What to do → Your answer must be an exact transcription of the data, with every picture omitted.

-- Opening Marker --

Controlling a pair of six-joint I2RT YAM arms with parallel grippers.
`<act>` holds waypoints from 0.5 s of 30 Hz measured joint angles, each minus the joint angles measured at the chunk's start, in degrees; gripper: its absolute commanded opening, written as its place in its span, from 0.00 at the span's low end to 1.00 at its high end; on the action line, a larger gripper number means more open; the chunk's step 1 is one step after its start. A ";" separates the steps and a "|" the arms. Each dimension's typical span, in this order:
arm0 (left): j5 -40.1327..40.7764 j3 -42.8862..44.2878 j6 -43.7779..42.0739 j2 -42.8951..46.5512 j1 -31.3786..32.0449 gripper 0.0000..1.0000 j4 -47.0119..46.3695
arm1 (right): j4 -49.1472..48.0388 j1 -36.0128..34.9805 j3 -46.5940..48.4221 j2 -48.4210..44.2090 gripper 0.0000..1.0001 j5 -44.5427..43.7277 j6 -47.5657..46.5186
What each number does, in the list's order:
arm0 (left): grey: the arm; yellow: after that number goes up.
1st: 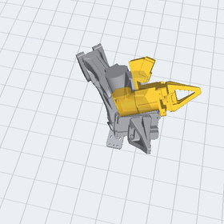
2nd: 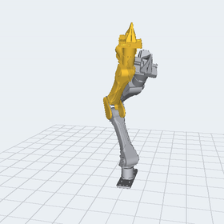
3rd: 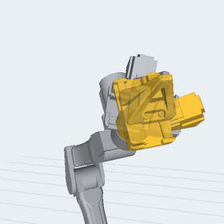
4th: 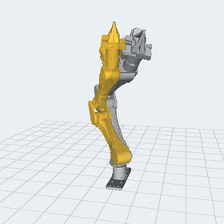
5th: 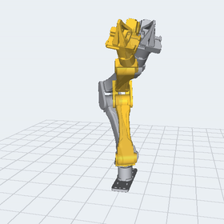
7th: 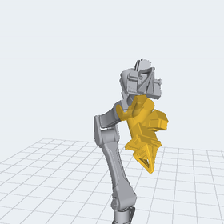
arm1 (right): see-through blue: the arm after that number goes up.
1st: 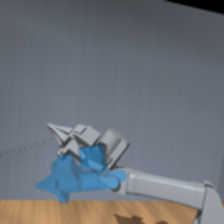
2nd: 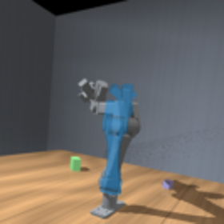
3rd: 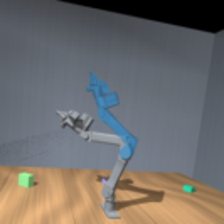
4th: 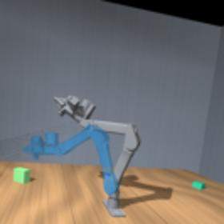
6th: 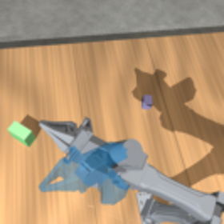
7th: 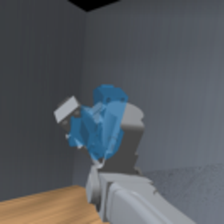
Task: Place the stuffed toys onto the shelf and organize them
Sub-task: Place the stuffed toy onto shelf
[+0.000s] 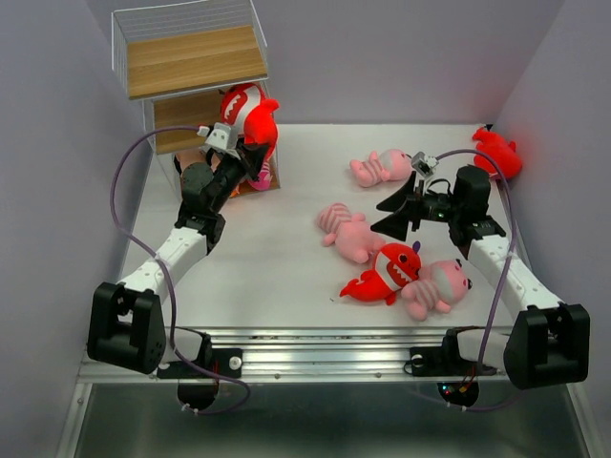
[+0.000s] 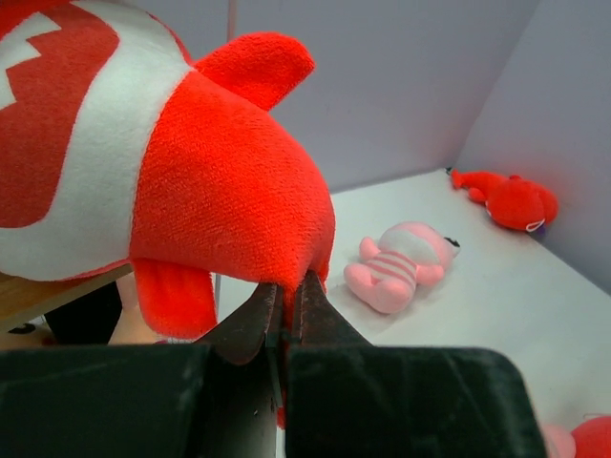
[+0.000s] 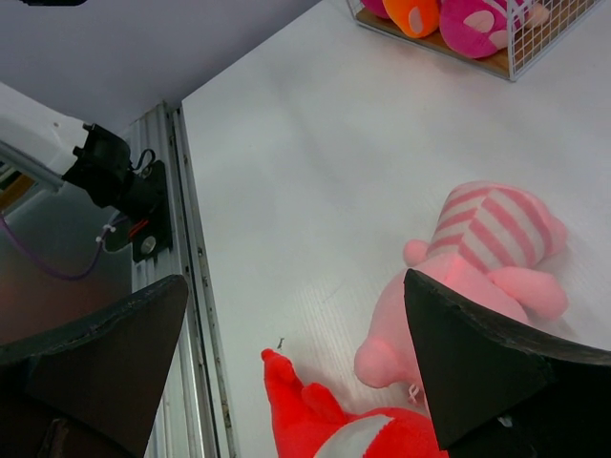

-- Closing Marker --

Output →
Controlling a pair of six-joint I2RT YAM arms with parallel grippers.
`<act>` holds waypoints from 0.5 s of 30 Hz measured joint angles, each minus the joint angles measured at the chunk's start, in degrees; gripper: its absolute commanded opening, written as its place in its span, from 0.00 at the span's low end to 1.00 at its high end; on the action line, a larger gripper number means more open; the chunk's step 1 is one step after its start. A ";" separates the steps and a "|" the arms. Each dimension's typical span, in this order:
arm0 (left): j5 -40.1327..40.7764 j3 -42.8862..44.2878 j6 -43.7779..42.0739 j2 -42.8951..46.5512 j1 -31.3786..32.0449 gripper 0.0000..1.0000 j4 -47.0119..46.3695
arm1 (right): j4 -49.1472..48.0388 j1 -36.0128..34.9805 j3 -46.5940..48.4221 j2 -48.4210..44.2090 gripper 0.0000..1.0001 j5 -44.5427..43.7277 j6 -47.5657..46.5186
What each number does, in the list's order:
arm0 (left): grey: the arm; yellow: after that number goes up.
1st: 
2nd: 
3rd: 
4th: 
5th: 
7th: 
arm1 (right): see-through blue: the arm after that number goes up.
1st: 
2nd: 
3rd: 
4th: 
6th: 
7th: 
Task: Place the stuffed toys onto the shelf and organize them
Sub-task: Place the stuffed toy onto shelf
[+0.000s] 
[+0.000s] 
[+0.000s] 

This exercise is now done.